## Exercise prompt
After locating the line with "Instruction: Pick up" in the records below, print it and every line after it exactly.

[Dataset entries]
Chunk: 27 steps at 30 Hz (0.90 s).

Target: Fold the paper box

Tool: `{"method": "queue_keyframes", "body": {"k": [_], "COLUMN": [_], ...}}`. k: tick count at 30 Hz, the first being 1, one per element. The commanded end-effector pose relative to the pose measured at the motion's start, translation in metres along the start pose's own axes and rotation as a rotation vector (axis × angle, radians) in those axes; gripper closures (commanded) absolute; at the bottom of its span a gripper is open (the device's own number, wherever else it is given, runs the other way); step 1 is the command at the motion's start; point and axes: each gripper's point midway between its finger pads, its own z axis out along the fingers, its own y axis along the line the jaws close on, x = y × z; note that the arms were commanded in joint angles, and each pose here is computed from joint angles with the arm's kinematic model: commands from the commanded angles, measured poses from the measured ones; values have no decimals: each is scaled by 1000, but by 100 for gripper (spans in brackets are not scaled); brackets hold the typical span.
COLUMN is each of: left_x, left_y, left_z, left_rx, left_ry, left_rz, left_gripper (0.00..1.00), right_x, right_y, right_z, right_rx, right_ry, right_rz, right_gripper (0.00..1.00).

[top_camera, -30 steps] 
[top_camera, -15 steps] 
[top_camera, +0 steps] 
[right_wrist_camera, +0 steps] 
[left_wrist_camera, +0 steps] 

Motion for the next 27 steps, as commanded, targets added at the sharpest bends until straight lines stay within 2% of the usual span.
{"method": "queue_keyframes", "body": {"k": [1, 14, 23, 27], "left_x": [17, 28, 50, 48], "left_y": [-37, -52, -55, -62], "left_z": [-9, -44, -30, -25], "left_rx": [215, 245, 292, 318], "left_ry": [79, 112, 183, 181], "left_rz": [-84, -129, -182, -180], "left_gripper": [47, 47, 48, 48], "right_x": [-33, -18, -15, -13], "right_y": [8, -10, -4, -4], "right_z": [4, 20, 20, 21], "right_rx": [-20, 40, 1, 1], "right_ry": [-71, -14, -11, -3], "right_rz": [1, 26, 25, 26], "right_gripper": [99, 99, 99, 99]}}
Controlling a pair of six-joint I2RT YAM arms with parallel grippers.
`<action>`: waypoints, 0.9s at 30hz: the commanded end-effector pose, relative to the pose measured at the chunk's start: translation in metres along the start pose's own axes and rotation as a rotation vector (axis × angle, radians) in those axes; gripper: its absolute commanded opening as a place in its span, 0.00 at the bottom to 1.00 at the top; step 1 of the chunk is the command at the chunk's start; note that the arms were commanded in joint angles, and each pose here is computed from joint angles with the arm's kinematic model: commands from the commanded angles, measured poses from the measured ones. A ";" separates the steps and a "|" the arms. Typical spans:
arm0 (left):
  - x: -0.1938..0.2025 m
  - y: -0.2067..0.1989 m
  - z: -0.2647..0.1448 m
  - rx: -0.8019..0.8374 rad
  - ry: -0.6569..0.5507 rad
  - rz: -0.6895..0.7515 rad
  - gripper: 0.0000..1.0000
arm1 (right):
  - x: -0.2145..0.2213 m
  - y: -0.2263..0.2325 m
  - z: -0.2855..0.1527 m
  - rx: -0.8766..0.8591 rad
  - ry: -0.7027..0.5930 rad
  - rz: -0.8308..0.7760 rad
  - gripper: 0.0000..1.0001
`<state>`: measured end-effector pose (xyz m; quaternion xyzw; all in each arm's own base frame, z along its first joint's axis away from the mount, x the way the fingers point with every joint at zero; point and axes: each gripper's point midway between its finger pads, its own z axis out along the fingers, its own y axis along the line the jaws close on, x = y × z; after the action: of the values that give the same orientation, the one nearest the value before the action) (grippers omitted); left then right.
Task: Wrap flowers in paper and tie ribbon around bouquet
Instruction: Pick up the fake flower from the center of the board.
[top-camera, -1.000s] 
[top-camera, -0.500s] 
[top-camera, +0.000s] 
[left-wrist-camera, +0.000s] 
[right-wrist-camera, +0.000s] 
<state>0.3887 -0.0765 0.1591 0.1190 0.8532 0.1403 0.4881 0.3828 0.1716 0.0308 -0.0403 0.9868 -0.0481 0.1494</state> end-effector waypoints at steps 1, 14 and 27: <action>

## Task output
Instruction: Pick up the fake flower from the center of the board.
[top-camera, -1.000s] 
[top-camera, -0.500s] 
[top-camera, +0.000s] 
[left-wrist-camera, +0.000s] 
[right-wrist-camera, +0.000s] 
<state>0.3887 -0.0765 0.1591 0.1190 0.8532 0.1403 0.4881 0.3828 0.1716 0.0308 -0.0403 0.9868 -0.0481 0.1494</state> end-effector waypoints at steps 1, 14 and 27: <action>

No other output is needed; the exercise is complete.